── Given data ──

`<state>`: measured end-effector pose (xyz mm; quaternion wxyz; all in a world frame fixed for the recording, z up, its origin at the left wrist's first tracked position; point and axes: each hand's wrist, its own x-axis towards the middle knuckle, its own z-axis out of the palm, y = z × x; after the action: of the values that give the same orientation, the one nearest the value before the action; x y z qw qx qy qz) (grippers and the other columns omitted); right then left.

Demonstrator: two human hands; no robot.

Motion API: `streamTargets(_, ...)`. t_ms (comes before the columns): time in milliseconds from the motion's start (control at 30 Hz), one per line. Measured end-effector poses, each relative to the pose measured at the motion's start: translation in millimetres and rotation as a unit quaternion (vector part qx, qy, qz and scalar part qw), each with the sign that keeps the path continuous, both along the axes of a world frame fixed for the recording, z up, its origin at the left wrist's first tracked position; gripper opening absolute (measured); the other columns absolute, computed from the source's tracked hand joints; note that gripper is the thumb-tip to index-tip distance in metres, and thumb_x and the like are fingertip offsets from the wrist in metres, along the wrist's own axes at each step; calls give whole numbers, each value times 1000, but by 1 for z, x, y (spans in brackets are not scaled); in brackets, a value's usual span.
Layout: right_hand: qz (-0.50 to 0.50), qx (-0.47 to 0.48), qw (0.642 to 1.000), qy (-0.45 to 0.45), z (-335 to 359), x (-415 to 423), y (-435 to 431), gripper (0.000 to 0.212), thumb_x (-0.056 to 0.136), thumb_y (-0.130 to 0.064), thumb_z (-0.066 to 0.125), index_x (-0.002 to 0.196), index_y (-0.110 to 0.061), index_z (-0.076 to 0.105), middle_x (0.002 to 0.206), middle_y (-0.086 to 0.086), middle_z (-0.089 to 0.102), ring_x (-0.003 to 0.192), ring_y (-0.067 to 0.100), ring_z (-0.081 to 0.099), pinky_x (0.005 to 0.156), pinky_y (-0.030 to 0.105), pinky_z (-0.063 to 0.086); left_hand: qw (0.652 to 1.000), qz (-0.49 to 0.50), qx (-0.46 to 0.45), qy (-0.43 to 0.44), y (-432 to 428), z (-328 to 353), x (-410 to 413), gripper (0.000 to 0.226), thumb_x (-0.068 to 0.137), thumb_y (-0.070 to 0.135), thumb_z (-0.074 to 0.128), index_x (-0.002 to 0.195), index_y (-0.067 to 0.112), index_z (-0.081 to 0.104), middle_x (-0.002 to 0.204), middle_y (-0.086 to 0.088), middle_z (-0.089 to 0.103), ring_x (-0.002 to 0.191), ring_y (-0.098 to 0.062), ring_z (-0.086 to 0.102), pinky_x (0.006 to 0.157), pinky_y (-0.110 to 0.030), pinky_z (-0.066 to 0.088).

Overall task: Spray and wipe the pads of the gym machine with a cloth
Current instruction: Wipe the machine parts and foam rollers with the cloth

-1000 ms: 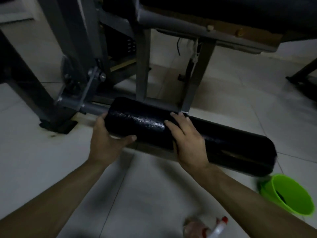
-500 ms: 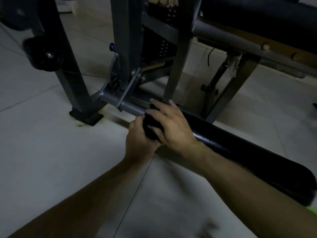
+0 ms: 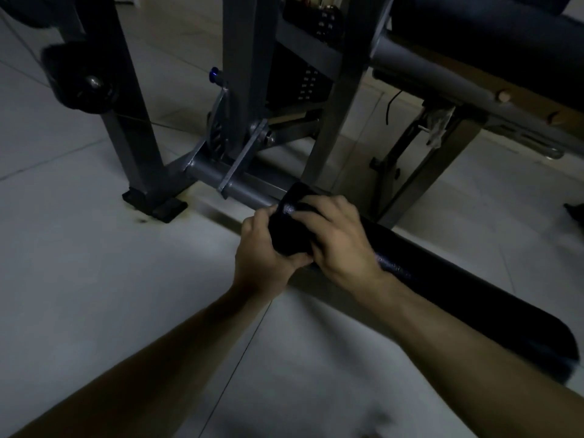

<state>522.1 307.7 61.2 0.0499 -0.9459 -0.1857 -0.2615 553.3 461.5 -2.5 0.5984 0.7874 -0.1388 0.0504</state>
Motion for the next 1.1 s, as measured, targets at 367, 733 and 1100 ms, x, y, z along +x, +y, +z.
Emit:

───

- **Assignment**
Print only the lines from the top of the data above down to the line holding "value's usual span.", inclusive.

- **Response to this exercise**
`<state>`: measured end-effector pose (xyz mm; quaternion wxyz; all in a world frame fixed for the recording, z up, its origin at the left wrist's first tracked position; point and axes: each hand's wrist, its own x-axis towards the middle knuckle, its own z-axis out of the palm, y = z × x; after the action: of the values that give the same orientation, the one nearest the value before the action; x y z qw qx qy qz) (grippers and the other columns omitted); right then left.

Demonstrator: two human hands; no robot.

Motion API: `streamTargets(_, ...)`. t_ms (comes before the columns): time in milliseconds from the motion's start (control at 30 Hz), one per line. Measured end-effector poses, each relative to the pose measured at the motion's start: translation in millimetres and rotation as a unit quaternion (vector part qx, qy, qz and scalar part qw), each with the sign that keeps the path continuous, both along the axes of a world frame fixed for the recording, z up, its origin at the left wrist's first tracked position; gripper opening absolute (measured); the other columns absolute, computed from the source's tracked hand joints; note that gripper is the thumb-tip to index-tip distance in metres, and thumb_x and the like are fingertip offsets from the wrist in metres, along the wrist's own axes at each step; calls give whole numbers, each value times 1000, but by 1 for z, x, y (spans in brackets are not scaled); in brackets, a value's usual span.

There is nothing further to the answer.